» **WHAT IS BEING ASKED**: The entries should each be set down again precisely.

» **PROVIDED DATA**:
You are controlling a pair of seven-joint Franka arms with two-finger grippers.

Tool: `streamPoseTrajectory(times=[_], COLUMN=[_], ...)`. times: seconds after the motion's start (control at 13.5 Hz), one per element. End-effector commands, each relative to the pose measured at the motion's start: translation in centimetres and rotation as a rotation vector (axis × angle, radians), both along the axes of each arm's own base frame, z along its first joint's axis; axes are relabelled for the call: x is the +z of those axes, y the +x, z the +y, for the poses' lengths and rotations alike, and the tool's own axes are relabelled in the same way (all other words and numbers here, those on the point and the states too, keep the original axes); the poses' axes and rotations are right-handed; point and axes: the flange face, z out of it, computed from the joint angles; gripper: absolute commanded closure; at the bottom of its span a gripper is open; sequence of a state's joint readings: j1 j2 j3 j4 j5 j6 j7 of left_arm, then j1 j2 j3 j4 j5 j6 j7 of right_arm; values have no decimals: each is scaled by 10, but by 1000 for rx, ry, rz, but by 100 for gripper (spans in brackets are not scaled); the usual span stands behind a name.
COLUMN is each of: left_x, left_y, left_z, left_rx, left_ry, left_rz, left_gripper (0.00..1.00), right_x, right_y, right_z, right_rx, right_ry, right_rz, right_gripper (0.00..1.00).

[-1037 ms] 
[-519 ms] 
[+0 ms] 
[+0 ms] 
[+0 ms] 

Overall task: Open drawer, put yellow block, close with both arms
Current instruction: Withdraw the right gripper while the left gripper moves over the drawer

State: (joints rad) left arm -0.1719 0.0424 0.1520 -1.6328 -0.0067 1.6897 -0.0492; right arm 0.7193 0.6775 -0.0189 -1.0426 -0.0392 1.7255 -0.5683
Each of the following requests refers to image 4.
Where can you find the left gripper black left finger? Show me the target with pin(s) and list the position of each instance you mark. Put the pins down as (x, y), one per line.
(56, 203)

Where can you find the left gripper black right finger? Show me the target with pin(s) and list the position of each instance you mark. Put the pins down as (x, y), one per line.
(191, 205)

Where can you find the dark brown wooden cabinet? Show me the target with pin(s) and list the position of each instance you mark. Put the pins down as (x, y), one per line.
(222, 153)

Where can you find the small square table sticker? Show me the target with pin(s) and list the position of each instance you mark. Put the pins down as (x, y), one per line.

» **ANSWER SECTION**:
You are controlling a pair of seven-joint Franka arms with two-finger grippers.

Tool: `streamPoseTrajectory(times=[_], COLUMN=[_], ...)`. times: seconds after the motion's start (control at 13.5 Hz), one per element. End-effector commands, each relative to the pose measured at the motion's start: translation in centimetres and rotation as a rotation vector (axis × angle, radians), both along the axes of each arm's own base frame, z along its first joint's axis; axes are relabelled for the call: x is the +z of those axes, y the +x, z the +y, for the poses' lengths and rotations alike, and the tool's own axes are relabelled in the same way (all other words and numbers here, those on the point and the states too, keep the original axes); the poses' axes and rotations are right-handed; point and axes: the flange face, z out of it, computed from the joint angles; gripper: absolute commanded closure; at the bottom of its span a gripper is open; sequence of a state's joint readings: j1 j2 j3 j4 j5 j6 j7 of left_arm, then j1 j2 j3 j4 j5 j6 j7 of right_arm; values have no decimals: each is scaled by 10, but by 1000 for rx, ry, rz, but by 100 for gripper (spans in brackets are not scaled); the usual span stands behind a name.
COLUMN is each of: left_x, left_y, left_z, left_rx, left_ry, left_rz, left_gripper (0.00..1.00), right_x, right_y, right_z, right_rx, right_ry, right_rz, right_gripper (0.00..1.00).

[-1037 ms] 
[-519 ms] 
[+0 ms] 
[+0 ms] 
[+0 ms] 

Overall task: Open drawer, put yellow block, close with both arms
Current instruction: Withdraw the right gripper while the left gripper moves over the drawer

State: (joints rad) left arm -0.1719 0.0424 0.1520 -1.6328 -0.0067 1.6897 -0.0492; right arm 0.7193 0.6775 -0.0189 -1.0426 -0.0392 1.7255 -0.5683
Each of the following requests refers to image 4.
Where can you find the left gripper black left finger? Show me the target with pin(s) and list the position of each instance you mark. Put the pins down as (x, y), one per line.
(56, 203)

Where can you find the left gripper black right finger? Show me the target with pin(s) and list the position of each instance you mark. Put the pins down as (x, y), one per line.
(191, 205)

Where can you find the dark brown wooden cabinet? Show me the target with pin(s) and list the position of each instance you mark. Put the pins down as (x, y), one per line.
(222, 153)

Where can you find the small square table sticker? Show me the target with pin(s) and list the position of each instance you mark. Put the pins down as (x, y), one per line.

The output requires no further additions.